Lamar is also a school that travels long stretches at times to try and improve in the league standings. A trip to Buena Vista totals nearly 250 miles one way. It can take a toll. But it’s also part of the fun that separates the small schools from the big ones.

Bus trips that are measured in hours rather than minutes give players time to develop relationships and grow as a team beyond their allotted time on the court each day.

“Usually, it’s the time when teams really come together,” Sienknecht said. “It’s when you get that camaraderie that you can’t get on the court and when you really become good friends.”

The bus ride is only part of the overall experience. On Jan. 5 the Mustangs loaded up and journeyed southwest in search of their first league win.

boys basketball bus

(Dan Mohrmann/

12:30 p.m.

The good news for Manitou is that this is the last day that the students are on Christmas break. To take advantage, coach Ken Vecchio calls them in for a film session prior to the 1 p.m. scheduled departure.

The Tigers and the Mustangs had actually played each other earlier in the year. They met for the championship of the Trinidad State Junior College tournament, a game that the Tigers won.

The Mustangs gathered around a screen in the school’s gym and looked at that game trying to figure out what went wrong and what needed to happen in order to generate a different result.

12:55 p.m.

The buses are outside and it’s time to load up. Both the girls and boys teams are traveling, something that will provide a small complication later.

As the players, coaches and managers file out of the school commons, a single cell phone is left on a table as it charges. Vecchio notices the phone and tells a girls assistant coach to ask her players if it might be one of theirs.

It is.

One of the girls darts back into the commons to retrieve it.

1 p.m.

The buses are away on time. It takes time for Sienknecht and the others to get settled, as is the nature of teenagers. He claims one of the back seats along with the team’s only other senior, Jace Gwynn.

boys basketball bus

(Dan Mohrmann/

The coaching staff settles in up front, chatting about whatever is on their mind. Vecchio coaches alongside his son, Brian, and the duo has taken more of these long rides together than they’d care to count.

As the bus merges on to I-25 heading south, a pretty common picture of traveling high school kids begins to emerge.

Some of the kids are trying to grab some sleep. Others are listening to whatever music they have downloaded to their phones.

A couple of kids even have their heads buried in paperback novels, a welcome sight for those feeling that reading is a hobby that might be falling off in today’s youth.

boys basketball bus

(Dan Mohrmann/

2:10 p.m.

Cows. Fields. Plains.

These are the views the kids get on the majority of the ride. Once they hit Pueblo and head east populated towns become few and far in between.

They'll pass through Fowler, Rocky Ford and Swink amongst others. There's still a way to go.

For the most part, the kids are either locked on to their music or carrying on conversations about school, the upcoming game or general life.

For the most part there is little, if any horseplay going. Not that there hasn't been.

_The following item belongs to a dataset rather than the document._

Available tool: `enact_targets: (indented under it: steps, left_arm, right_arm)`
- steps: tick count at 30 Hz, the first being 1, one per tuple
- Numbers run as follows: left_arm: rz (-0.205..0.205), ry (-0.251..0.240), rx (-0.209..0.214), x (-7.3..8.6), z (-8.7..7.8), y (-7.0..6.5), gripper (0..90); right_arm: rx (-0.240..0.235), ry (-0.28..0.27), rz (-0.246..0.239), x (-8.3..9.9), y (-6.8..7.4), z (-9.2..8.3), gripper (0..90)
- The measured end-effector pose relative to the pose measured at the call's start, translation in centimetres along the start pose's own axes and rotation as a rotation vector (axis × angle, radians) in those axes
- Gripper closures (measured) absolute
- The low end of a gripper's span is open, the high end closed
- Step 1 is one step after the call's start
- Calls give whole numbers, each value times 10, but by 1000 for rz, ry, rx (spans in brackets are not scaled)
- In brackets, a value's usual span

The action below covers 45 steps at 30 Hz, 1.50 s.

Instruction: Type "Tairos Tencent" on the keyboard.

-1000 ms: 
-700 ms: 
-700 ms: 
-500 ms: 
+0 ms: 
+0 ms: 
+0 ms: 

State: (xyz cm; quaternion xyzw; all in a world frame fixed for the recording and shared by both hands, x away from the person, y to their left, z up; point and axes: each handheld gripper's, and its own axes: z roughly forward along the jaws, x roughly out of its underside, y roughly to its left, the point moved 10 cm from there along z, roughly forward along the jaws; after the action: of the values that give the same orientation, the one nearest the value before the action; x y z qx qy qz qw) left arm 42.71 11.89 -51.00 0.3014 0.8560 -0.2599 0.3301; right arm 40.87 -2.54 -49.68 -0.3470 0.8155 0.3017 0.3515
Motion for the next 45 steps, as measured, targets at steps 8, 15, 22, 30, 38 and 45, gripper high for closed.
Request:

"One time, (2017 grad) Davyn (Adamscheck) when we were going out to Buena Vista and he was sliding underneath the seats and messing with guys as they slept," Sienknecht said. "That was hilarious."

The Mustangs have struggled at times this year, so they can't get away with the jokes that they were able to pull off in recent years. With Sienknecht and Gwynn the only seniors on the team, they tend to set the tone for a more focused experience on the road.

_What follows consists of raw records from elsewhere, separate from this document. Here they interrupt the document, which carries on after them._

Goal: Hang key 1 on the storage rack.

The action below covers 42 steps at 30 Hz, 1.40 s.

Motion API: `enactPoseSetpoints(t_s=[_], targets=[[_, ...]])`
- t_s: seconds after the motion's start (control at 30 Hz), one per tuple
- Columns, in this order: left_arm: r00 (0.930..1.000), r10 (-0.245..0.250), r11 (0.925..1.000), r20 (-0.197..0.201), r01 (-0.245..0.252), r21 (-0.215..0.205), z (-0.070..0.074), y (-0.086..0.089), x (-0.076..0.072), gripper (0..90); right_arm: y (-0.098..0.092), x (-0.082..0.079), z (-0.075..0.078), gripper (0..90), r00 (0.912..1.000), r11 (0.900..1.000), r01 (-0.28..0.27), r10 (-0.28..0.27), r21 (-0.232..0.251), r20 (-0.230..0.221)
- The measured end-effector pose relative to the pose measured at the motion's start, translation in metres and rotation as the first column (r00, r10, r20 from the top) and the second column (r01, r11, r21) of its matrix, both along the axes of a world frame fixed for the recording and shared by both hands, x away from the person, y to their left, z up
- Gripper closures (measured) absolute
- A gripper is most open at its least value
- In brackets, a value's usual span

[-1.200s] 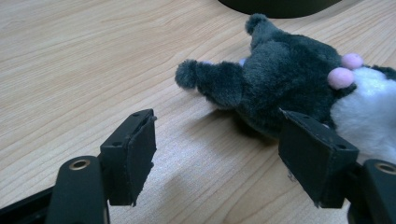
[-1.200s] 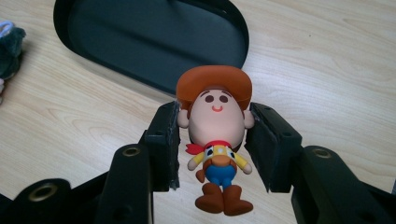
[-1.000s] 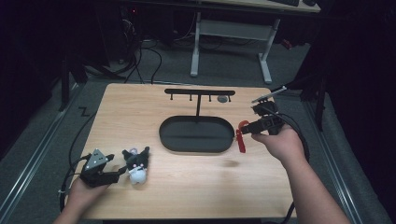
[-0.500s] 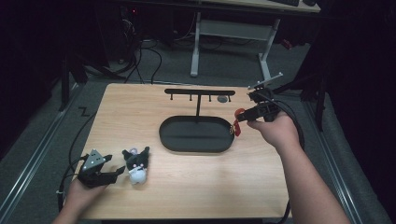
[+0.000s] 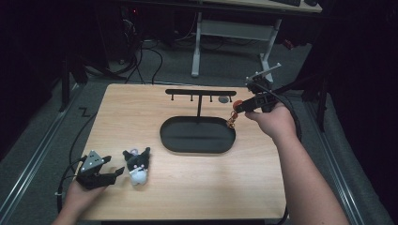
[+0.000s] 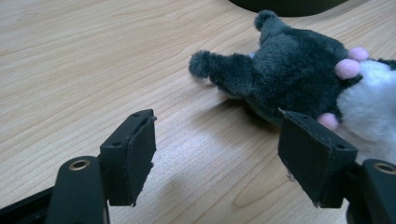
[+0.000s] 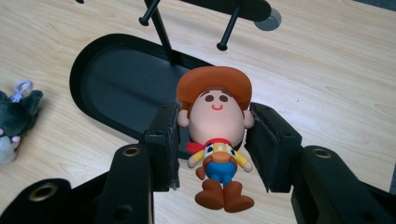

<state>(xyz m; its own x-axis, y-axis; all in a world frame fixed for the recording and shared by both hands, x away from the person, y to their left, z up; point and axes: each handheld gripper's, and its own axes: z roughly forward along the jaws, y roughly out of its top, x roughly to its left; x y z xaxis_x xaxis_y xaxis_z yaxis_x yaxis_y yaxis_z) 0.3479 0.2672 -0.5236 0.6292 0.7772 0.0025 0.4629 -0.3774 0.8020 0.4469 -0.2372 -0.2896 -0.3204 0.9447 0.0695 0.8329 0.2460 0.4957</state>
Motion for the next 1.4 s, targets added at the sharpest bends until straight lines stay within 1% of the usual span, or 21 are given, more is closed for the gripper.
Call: enactPoseSetpoints(t_s=[0.37,0.67,0.9,0.97,1.17,1.2,1.4], targets=[[1.0000,0.001,1.0000,-0.001,-0.001,-0.004,0.000,0.000,0.001,28.0,0.001,0.014,0.010,55.3,0.9994,1.000,0.019,-0.019,0.011,0.028],[1.0000,0.001,1.0000,-0.003,-0.001,-0.006,0.000,0.001,0.001,28.0,0.001,0.021,0.012,55.3,0.9988,0.999,0.033,-0.033,0.002,0.036],[1.0000,0.003,1.0000,-0.002,-0.003,-0.007,0.000,0.002,0.001,28.0,0.001,0.028,0.013,55.3,0.9980,0.999,0.043,-0.043,0.009,0.047],[1.0000,0.004,1.0000,-0.003,-0.004,-0.008,0.000,0.002,0.001,28.0,0.001,0.030,0.013,55.3,0.9978,0.999,0.043,-0.043,0.015,0.050],[1.0000,0.005,0.9999,-0.003,-0.005,-0.010,0.000,0.003,0.001,28.0,0.003,0.034,0.013,55.3,0.9978,0.999,0.045,-0.045,0.004,0.048],[1.0000,0.005,0.9999,-0.003,-0.005,-0.009,0.000,0.003,0.001,28.0,0.004,0.035,0.012,55.3,0.9977,0.999,0.046,-0.046,0.010,0.050],[1.0000,0.005,0.9999,-0.003,-0.005,-0.009,0.000,0.003,0.001,28.0,0.008,0.035,0.014,55.3,0.9982,0.999,0.035,-0.035,0.005,0.049]])
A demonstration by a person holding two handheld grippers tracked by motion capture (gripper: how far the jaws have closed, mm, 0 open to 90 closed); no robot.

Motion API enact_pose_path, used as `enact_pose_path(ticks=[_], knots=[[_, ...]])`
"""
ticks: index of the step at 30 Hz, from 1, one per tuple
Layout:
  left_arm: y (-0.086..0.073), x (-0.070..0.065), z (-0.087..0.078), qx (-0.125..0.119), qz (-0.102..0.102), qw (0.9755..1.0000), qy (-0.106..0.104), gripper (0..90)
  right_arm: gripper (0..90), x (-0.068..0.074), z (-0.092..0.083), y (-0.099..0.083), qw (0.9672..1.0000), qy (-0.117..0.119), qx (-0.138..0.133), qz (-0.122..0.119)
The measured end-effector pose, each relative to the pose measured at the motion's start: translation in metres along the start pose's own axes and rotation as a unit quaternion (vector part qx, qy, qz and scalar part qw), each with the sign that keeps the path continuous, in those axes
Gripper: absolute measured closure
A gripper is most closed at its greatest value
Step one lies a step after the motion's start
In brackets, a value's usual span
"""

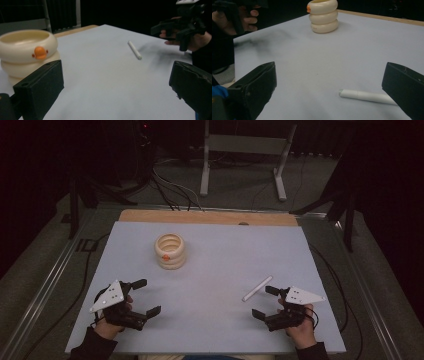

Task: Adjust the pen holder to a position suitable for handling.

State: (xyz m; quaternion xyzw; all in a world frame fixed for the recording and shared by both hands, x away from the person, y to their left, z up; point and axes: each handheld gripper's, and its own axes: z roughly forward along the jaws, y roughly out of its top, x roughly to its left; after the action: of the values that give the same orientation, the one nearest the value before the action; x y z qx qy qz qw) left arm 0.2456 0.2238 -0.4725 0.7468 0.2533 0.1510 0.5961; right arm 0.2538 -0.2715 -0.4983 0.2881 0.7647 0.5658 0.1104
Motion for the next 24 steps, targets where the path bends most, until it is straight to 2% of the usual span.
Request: enact_pose_path(ticks=[3, 6, 12, 19, 24], knots=[[0.008, 0.002, 0.000, 0.000, 0.006, 1.0000, 0.002, 0.2, 0.0, 0.000, 0.000, 0.000, 1.0000, 0.001, -0.002, 0.002], [0.015, 0.006, 0.000, -0.005, 0.000, 1.0000, -0.001, 0.2, 0.0, 0.000, 0.000, 0.000, 0.9999, 0.000, -0.009, 0.005], [0.028, 0.012, 0.002, 0.003, 0.004, 1.0000, -0.001, 0.2, 0.0, -0.003, -0.001, 0.000, 0.9999, -0.002, -0.013, 0.008], [0.043, 0.028, 0.007, 0.015, -0.009, 0.9999, 0.001, 0.1, 0.0, -0.002, 0.000, 0.000, 0.9999, -0.004, -0.013, 0.007], [0.052, 0.035, 0.012, 0.025, -0.001, 0.9997, 0.005, 0.2, 0.0, -0.003, 0.000, -0.001, 0.9999, -0.003, -0.011, 0.007]])
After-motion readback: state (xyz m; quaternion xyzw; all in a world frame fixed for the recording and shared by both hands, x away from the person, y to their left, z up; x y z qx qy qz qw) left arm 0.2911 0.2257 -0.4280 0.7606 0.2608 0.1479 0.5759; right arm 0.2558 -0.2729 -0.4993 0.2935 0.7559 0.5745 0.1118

"A lot of times, Jace and I just sit in the back and talk while people sleep," Sienknecht said.

3 p.m.

The bus pulls into the parking lot of La Junta Middle School. On this particular day, the boys junior varsity will play here before jumping back on the bus and being shuttled over to Otero Junior College.

boys basketball bus

(Dan Mohrmann/

The girls JV and varsity teams are already over at Otero. They'll play there, avoiding the shuffling that is necessary sometimes when a school hosts a boys/girls double-header.

Former La Junta athletic director and current principal Dan Nuschy is on-site at the middle school to greet the Mustangs. He checks with Vecchio to make sure the ride went okay and show him where the boys locker room is.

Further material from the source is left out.